Negligence blamed for latest stelling failure
…‘patriotic’ salvagers spent 22 hours recovering sunken pontoon
By Gary Eleazar
Negligence and carelessness on the part of those tasked with the responsibility of mooring the loading ramp for the Supenaam Roll Off/ Roll On stelling are to be blamed for the structure submerging on Saturday morning.
Kaieteur News visited this Parika facility yesterday and learnt that the ramp was attached to a temporary support beam, the end which was to be affixed to the Supenaam Stelling.
That pontoon was simply to hold the ramp in place until it was transported to the Supenaam Stelling where the end that was being supported by the pontoon would have been removed and physically attached.
This publication has learnt that as it was moored alongside the Parika facility the tide receded. This caused the temporary support pontoon to become lodged under a concrete column. When the tide again rose, the stuck pontoon became even more tightly lodged. It continued to come under escalating pressure before it finally submerged.
This publication understands also that the inlets (man-holes) on the pontoon, which are normally sealed air-tight, were also not secured properly, causing water to seep into the iron structure and lending to problems.
The pontoon has since been salvaged and is now moored safely at the Supenaam facility.
Leroy Benjamin, originally from Agricola but now based in Parika, was the man who sprung into action when the situation arose.
He sits at the helm of “Benjamin’s Marine and Salvage Services”. He received the call for assistance from the “Harbour Master.”
Benjamin sat with this publication yesterday and related his tale. According to the 61-year-old salvage operator, when he was called Saturday last he immediately ventured out to survey the works.
He decided that he would be a part of the solution rather than sit and complain and partake in the blame game.
Benjamin lamented the fact that the current ferries that ply the route which the Roll On/Roll Off ferries are supposed to service are in desperate need of retiring.
Benjamin said that commuters badly need to have the new ferries in operation and he wanted to play his part. He along with Kevin Glasgow, who operates a speedboat service in the locale, spearheaded the salvage operation which saw at least 20 persons being called into action for some 22 hours.
Benjamin, through his company, supplied two tugs, each with a seven man crew, two divers as well as four pump attendants. Glasgow supplied the needed speedboats for the operation as well as ancillary manpower to aid in the salvage mission. The team went into action about 17:00hrs on Saturday several hours after the pontoon had sunk and this mission was not over until midday the following day.

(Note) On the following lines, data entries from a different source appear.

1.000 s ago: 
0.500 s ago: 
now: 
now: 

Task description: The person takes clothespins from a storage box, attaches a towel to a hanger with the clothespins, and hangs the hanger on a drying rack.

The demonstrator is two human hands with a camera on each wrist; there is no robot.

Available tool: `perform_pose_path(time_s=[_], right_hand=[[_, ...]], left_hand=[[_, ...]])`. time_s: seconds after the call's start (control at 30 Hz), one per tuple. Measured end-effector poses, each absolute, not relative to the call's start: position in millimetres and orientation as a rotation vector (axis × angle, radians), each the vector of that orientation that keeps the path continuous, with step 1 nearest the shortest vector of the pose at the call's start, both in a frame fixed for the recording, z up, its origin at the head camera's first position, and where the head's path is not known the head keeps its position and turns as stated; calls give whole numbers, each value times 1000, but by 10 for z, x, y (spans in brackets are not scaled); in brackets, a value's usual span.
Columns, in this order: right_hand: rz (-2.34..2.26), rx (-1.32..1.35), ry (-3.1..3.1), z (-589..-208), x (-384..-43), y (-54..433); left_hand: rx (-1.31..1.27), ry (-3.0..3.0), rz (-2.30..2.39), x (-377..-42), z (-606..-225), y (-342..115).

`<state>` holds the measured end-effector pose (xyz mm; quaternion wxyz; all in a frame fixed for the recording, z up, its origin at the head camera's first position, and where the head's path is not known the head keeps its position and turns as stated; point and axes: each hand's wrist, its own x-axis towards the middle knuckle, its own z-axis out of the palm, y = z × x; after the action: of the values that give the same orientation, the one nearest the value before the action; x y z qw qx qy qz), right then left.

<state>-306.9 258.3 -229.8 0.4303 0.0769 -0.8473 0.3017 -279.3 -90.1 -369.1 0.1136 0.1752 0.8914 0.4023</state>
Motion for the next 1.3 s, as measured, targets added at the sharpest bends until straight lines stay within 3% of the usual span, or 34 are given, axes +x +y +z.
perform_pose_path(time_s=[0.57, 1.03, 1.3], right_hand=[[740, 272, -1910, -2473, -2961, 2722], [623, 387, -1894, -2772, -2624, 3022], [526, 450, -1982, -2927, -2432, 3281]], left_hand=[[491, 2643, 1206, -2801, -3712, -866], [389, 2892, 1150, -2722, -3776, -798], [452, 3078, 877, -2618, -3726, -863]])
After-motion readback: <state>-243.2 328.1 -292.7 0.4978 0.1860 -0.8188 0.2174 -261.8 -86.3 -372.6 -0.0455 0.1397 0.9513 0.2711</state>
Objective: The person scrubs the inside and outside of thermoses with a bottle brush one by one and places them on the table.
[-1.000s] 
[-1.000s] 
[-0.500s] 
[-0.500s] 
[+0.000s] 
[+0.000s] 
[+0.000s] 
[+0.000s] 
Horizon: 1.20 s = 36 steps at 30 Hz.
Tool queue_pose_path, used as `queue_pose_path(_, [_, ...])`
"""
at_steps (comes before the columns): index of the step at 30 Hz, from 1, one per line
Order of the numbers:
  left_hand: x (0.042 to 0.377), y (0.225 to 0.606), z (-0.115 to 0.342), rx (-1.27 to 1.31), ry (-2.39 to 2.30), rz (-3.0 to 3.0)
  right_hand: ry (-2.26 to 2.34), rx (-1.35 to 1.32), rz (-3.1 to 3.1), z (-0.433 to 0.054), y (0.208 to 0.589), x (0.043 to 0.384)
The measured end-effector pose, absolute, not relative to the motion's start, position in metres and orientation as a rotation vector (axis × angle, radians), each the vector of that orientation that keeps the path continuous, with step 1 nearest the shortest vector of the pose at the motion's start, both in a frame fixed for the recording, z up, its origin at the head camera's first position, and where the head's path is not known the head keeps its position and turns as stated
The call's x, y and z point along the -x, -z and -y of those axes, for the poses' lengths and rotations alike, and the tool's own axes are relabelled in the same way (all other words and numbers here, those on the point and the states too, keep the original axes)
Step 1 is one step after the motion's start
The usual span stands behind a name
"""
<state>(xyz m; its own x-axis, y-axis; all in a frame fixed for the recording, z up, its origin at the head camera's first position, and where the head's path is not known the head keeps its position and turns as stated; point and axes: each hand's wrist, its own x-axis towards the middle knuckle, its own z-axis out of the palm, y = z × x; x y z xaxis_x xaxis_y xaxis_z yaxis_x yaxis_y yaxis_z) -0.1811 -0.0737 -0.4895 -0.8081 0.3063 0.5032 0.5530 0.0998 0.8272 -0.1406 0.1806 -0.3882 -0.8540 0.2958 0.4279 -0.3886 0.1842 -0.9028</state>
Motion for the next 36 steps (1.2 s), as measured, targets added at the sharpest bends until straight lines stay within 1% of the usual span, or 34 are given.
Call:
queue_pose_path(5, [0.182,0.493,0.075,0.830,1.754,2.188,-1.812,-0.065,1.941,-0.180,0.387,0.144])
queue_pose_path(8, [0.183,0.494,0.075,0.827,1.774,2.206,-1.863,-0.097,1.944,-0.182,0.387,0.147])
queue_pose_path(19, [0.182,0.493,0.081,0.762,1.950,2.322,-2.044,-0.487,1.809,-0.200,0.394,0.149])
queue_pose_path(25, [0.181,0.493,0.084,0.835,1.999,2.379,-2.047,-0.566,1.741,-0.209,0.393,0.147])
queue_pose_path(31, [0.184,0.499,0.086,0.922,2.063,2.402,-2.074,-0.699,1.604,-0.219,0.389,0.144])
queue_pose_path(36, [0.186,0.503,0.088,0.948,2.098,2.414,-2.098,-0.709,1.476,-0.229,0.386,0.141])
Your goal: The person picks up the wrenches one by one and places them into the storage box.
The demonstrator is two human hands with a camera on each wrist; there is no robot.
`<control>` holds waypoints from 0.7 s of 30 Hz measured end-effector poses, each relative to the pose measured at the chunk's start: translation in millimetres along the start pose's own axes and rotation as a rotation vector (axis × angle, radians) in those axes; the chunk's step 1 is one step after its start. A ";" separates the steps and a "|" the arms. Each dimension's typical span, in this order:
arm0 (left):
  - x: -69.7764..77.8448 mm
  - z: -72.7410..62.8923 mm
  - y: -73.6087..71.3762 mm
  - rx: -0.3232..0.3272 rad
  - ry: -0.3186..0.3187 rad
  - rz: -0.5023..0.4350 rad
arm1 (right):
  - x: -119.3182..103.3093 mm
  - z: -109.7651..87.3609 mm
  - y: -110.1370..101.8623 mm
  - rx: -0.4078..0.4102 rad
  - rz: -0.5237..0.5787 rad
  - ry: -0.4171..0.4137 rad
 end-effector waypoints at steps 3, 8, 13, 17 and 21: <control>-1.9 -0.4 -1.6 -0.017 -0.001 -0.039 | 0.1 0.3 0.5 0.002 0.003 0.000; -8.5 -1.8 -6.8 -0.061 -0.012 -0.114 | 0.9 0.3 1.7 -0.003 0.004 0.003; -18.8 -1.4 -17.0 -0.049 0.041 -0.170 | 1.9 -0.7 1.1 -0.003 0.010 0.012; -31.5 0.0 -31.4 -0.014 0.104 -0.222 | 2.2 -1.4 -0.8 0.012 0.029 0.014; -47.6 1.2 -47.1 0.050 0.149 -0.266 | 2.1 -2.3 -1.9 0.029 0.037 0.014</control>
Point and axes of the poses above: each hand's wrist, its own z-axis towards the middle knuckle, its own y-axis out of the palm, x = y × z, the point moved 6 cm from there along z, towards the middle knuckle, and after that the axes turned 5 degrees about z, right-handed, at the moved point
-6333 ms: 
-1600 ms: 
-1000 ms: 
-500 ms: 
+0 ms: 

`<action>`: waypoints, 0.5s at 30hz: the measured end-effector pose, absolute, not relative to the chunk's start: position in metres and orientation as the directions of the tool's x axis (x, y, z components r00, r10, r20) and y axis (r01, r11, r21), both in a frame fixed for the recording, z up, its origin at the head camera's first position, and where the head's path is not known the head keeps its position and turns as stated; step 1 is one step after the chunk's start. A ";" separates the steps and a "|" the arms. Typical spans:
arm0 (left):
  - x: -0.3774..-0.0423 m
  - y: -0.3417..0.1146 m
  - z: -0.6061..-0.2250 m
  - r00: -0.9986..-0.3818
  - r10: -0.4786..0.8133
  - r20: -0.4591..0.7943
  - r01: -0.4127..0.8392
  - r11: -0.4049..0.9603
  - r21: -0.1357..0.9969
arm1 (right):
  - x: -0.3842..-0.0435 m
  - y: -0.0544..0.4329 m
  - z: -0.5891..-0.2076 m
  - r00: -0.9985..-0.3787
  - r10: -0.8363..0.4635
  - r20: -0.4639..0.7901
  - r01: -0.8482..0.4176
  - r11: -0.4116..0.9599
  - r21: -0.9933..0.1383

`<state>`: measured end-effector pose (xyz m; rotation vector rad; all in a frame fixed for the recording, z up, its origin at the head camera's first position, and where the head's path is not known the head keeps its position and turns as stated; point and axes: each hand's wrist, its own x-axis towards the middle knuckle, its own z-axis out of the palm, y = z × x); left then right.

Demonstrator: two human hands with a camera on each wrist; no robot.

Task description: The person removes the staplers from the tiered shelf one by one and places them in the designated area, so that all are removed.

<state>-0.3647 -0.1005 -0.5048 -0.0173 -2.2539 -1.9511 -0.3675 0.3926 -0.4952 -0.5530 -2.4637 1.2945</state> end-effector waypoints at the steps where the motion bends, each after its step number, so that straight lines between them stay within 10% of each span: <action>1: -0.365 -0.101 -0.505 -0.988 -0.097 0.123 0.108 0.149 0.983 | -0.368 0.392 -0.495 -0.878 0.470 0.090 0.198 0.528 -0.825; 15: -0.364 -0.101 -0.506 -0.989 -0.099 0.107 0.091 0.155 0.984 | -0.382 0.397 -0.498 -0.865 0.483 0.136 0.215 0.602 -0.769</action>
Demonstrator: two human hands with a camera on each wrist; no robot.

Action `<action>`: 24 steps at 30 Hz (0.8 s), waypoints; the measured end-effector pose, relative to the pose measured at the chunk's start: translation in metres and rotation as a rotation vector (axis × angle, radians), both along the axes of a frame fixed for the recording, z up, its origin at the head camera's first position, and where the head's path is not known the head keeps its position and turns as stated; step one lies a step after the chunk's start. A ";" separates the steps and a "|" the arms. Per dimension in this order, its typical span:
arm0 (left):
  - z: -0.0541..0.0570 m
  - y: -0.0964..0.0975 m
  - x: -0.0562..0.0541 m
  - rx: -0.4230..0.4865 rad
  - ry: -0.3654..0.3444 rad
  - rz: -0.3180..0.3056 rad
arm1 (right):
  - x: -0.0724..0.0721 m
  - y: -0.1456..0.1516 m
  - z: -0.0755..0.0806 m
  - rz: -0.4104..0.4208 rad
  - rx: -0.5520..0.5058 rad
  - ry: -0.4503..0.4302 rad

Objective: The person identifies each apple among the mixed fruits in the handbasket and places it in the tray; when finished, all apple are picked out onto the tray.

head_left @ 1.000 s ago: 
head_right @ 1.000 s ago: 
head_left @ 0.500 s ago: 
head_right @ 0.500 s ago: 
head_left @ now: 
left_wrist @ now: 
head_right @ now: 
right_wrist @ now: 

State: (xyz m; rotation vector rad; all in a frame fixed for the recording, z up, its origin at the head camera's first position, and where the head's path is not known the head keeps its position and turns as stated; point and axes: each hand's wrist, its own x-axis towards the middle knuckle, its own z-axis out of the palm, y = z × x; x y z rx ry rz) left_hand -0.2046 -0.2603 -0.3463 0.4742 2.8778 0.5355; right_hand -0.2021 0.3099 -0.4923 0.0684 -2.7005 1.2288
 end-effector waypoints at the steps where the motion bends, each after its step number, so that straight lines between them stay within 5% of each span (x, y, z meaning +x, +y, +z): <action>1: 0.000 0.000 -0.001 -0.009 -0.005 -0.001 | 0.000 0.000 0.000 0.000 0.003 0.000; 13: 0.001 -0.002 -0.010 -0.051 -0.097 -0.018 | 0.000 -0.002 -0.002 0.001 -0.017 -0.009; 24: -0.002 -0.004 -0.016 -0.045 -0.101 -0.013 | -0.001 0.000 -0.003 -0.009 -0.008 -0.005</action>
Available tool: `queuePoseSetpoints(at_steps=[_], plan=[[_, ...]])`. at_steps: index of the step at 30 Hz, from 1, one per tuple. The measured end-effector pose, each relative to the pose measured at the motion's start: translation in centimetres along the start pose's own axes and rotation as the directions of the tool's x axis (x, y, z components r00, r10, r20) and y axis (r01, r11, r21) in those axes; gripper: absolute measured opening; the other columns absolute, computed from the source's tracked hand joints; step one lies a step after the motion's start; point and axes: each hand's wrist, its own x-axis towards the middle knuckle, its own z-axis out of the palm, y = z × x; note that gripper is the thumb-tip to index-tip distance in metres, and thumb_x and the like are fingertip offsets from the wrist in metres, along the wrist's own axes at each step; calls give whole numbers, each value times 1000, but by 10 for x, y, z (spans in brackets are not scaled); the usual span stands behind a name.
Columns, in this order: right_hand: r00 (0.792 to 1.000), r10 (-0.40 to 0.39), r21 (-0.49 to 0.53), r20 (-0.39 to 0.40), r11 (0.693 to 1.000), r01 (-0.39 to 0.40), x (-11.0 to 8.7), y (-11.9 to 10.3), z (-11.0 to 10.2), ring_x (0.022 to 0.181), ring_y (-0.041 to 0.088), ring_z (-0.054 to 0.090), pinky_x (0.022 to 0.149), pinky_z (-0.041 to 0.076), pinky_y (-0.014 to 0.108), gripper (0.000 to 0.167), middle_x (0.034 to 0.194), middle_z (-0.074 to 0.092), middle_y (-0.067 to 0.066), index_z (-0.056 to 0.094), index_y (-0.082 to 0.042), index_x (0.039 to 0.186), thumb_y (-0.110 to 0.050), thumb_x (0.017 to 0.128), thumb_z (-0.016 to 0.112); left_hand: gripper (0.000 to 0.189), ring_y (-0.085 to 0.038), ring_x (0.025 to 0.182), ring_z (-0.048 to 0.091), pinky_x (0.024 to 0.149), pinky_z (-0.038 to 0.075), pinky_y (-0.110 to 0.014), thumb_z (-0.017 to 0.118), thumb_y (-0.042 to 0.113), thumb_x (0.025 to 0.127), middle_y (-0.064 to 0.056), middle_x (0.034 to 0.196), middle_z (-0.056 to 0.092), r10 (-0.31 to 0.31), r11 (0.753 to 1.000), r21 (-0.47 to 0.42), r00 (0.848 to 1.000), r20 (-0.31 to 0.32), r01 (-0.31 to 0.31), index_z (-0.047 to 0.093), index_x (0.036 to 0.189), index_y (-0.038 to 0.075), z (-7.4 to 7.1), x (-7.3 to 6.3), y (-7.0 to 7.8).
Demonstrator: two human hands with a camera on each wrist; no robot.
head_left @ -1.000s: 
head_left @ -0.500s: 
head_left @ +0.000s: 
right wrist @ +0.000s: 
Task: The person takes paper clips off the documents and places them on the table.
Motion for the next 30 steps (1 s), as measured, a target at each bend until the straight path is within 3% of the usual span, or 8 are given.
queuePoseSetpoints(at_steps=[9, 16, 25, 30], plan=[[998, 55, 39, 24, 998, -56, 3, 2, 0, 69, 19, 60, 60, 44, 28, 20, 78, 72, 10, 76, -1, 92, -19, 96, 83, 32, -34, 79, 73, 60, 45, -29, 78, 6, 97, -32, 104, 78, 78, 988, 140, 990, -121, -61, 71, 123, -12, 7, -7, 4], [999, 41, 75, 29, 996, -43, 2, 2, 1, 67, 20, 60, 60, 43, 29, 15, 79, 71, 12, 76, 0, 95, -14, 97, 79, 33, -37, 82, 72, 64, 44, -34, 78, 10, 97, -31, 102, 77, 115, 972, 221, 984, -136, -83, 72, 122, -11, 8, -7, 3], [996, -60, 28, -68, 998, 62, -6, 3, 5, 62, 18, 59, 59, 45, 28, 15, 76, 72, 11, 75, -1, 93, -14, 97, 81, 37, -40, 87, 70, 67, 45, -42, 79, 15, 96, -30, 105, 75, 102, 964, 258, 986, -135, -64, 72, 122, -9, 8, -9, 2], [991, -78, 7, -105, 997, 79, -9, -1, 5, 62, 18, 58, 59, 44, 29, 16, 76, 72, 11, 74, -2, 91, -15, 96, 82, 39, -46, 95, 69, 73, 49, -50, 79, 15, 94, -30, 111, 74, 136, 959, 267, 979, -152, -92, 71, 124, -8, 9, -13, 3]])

Benjamin was in loud praise of what he called his A-Frame.
Benjamin displayed his A Frame for this publication and credits it with being critical in hoisting the sunken pontoon to the surface level.
Benjamin’s A-Frame can be described as a massive makeshift crane erected and affixed atop a pontoon.
Underscoring the point that it was his sense of national pride that caused him to spring into action, Benjamin said that he and the Ministry of Public Works are yet to work out the details of how much the operation costs, in terms of how much he will receive for his services.
He explained that when the issue of cost came up when the salvage mission was proposed to him, this was the least of his concerns.
The main thing, he said was to get the ramp and pontoon out of the water and affixed to its Supenaam destination.
He did say that transporting the ramp and pontoons over to the Supenaam stelling cost $650,000 but said as it relates to the actual salvage operation he is yet to work out the details with the Works Ministry.
Government Engineer Walter Willis accompanied the pontoon which has since been transported to the Supenaam destination.
Benjamin credits his role in salvaging the pontoon and ramp to his years of training in the field.
The experienced marine salvager began working at the then Guyana Timbers in 1968 before he moved to Demerara Timbers. Benjamin praised the Guyana Defence Force, particularly the Coast Guard Division. He said that he has undergone a lot of training through this arm of the defence force and credits individuals such as a Colonel Harry Hinds, Burgess and the current Commodore Gary Best.
Best he recalls, at the time was “2 IC” (Second in Command) of the Defence Force. He has abundance of knowledge in the marine field.
Speaking to the constant critics of the project, Benjamin urged that all should be involved and play their part in getting the facilities into operation. “We badly need these ferries working,” says Benjamin.